Edouard Philippe, un homme sans filtre cathodique

Claudine Rigal
Mai 15, 2018

Suivi depuis plusieurs années dans son ascension par Laurent Cibien, un ami d'enfance devenu journaliste, celui qui deviendra le 15 mai 2017 Premier ministre est cette fois filmé essentiellement durant la primaire de la droite. Une expérience documentaire entamée quand l'actuel premier ministre était encore totalement absent des radars médiatiques et qui a déjà débouché sur un premier doc surprenant: "Edouard, mon pote de droite", tome un d'une fresque au long cours sur le pouvoir dans la France contemporaine, centré sur la conquête de la mairie du Havre en 2014 par le jeune Edouard Philippe, alors encore glabre et dont rien ne permettait de prédire le singulier destin politique.

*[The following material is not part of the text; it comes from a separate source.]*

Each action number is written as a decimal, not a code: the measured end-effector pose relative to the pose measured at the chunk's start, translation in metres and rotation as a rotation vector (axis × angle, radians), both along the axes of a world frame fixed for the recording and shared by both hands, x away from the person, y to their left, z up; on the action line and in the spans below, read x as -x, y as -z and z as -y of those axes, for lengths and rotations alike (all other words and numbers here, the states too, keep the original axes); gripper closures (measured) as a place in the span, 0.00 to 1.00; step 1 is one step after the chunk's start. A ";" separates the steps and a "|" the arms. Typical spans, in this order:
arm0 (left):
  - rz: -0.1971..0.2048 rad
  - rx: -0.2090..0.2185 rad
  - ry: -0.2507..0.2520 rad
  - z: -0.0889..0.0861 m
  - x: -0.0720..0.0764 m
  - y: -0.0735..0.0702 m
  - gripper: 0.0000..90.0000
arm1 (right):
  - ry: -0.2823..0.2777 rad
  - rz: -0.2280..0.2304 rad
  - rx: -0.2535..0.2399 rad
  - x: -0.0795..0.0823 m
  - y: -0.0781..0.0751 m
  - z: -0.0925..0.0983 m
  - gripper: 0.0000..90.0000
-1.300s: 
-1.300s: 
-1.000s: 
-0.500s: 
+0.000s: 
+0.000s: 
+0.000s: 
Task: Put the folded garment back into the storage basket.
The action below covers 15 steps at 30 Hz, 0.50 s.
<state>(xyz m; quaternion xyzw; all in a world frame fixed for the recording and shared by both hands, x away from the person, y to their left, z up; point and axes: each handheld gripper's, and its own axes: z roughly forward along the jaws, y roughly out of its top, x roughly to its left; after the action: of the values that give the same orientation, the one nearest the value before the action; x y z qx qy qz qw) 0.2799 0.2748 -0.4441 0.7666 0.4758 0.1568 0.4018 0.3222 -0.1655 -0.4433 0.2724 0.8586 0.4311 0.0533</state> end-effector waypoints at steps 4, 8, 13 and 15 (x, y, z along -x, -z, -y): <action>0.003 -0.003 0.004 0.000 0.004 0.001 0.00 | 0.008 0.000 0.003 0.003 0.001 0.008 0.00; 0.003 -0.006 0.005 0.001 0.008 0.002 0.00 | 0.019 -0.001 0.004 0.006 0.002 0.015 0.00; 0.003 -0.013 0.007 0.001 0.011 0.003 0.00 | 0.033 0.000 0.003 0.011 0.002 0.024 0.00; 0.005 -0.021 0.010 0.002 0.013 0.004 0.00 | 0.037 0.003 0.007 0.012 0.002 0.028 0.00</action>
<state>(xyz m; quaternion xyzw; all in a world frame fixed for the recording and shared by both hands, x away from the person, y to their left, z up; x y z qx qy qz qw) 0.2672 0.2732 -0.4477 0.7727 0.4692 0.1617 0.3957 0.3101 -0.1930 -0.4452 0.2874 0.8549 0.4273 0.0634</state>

Il y en est un en revanche qui ne veut pas commenter publiquement la nouvelle fonction et l'action d'Edouard Philippe, c'est pourtant l'un de ses mentors: Antoine Rufenacht, figure politique locale lui avait déconseillé le poste il y a un an. La rumeur enflait de plus en plus, juste après la victoire d'Emmanuel Macron à la Présidence de la République, le maire du Havre avait d'ailleurs joué au chat et à la souris avec la presse pendant une semaine.

"Franchement je n'y crois pas le début du commencement de la moitié d'une seconde".

Édouard Philippe, en novembre 2016. "Macron, ça m'étonnerait qu'il la gagne [l'élection présidentielle, NDLR]. Macron, il n'a jamais été candidat nulle part, à rien du tout", rappelle-t-il.

À quelques heures du premier tour de l'élection présidentielle, Édouard Philippe revient également sur une campagne "bizarre", marquée par la défaite surprise de son candidat Alain Juppé à la primaire, et son choix de ne plus soutenir François Fillon, plongé dans les affaires. Quant à un rapprochement avec Emmanuel Macron, Édouard Philippe préfère botter en touche.

"Vous voyez bien que chez les gens qui sont plutôt pro-européens, plutôt libéraux, plutôt accrochés à l'idée qu'en France on peut faire un système relativement libéral en gardant un État qui (protège, ndlr), il y a des correspondances assez fortes", décrypte le député et maire (LR) du Havre devant quelques journalistes, en décembre 2015. Comme en décembre 2015 où, observant Manuel Valls à la télévision qu'il juge "marqué" et "cuit", M. Philippe laisse échapper: "Ca doit être dur d'être Premier ministre".